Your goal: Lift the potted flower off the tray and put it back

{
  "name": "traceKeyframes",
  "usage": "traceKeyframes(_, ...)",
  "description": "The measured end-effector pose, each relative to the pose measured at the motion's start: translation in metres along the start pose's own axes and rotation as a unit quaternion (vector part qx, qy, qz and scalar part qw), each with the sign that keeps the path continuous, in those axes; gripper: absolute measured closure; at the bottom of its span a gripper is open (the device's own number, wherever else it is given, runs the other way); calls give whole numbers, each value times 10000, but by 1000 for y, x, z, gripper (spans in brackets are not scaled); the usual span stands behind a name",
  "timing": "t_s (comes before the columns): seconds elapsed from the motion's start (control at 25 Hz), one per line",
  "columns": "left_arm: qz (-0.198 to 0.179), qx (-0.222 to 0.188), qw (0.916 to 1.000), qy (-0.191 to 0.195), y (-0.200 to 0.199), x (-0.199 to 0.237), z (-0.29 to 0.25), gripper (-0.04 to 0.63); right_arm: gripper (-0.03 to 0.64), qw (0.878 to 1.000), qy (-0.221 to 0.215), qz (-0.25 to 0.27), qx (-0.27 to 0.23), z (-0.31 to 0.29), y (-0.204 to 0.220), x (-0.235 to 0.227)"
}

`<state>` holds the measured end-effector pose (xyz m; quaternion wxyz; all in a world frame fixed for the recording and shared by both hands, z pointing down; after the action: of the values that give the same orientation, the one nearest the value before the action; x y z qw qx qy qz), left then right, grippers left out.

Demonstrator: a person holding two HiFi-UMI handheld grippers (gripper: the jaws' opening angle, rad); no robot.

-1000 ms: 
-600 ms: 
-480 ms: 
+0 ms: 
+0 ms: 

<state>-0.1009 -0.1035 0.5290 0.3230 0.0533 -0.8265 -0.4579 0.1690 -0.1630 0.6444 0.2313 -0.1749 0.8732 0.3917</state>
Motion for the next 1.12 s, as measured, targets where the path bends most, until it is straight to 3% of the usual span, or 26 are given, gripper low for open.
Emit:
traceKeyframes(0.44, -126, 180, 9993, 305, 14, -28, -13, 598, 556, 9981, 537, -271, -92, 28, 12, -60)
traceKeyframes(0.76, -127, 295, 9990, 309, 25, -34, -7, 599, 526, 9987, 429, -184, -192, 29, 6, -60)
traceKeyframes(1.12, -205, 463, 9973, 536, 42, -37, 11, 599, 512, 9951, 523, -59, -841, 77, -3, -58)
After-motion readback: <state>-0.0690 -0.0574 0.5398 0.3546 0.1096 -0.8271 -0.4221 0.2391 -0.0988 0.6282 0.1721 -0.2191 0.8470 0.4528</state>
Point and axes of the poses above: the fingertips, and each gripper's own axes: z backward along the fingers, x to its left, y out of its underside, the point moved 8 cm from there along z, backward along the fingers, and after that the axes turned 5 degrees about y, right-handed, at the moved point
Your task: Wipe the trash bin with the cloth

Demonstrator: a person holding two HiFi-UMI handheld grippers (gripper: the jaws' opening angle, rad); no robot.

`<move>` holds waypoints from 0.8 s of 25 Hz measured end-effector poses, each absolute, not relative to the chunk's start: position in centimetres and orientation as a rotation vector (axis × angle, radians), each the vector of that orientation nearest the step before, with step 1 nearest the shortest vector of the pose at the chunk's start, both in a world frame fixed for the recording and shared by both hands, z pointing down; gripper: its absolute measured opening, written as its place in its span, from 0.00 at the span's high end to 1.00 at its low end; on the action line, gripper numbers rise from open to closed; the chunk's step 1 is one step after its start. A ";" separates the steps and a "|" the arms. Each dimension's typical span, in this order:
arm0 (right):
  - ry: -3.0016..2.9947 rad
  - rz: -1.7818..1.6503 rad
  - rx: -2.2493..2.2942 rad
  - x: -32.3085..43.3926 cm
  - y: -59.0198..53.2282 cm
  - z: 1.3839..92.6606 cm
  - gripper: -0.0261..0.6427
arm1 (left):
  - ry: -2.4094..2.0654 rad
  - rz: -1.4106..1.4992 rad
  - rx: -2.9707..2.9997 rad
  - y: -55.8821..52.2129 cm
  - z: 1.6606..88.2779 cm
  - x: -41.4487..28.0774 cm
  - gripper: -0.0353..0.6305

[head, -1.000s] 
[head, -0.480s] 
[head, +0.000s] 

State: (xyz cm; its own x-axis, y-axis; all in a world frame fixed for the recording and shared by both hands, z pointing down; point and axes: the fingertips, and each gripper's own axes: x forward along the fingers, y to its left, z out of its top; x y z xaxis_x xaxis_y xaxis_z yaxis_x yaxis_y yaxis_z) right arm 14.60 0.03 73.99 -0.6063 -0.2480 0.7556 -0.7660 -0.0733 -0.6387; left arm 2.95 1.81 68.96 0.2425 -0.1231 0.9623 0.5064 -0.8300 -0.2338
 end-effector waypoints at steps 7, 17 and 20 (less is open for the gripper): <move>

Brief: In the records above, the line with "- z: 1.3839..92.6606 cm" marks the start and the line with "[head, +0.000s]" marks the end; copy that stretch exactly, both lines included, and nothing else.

Exercise answer:
  - z: 1.3839..92.6606 cm
  - gripper: -0.0261..0.6427
arm1 (left):
  - ry: -2.4094..2.0654 rad
  - rz: -1.4106..1.4992 rad
  - rx: -2.9707..2.9997 rad
  - y: -55.8821..52.2129 cm
  - z: 1.6606..88.2779 cm
  - x: -41.4487..28.0774 cm
  - gripper: -0.0353..0.6305

[head, -1.000s] 
[head, -0.480s] 
[head, +0.000s] 

That completes the answer, and no more is expected.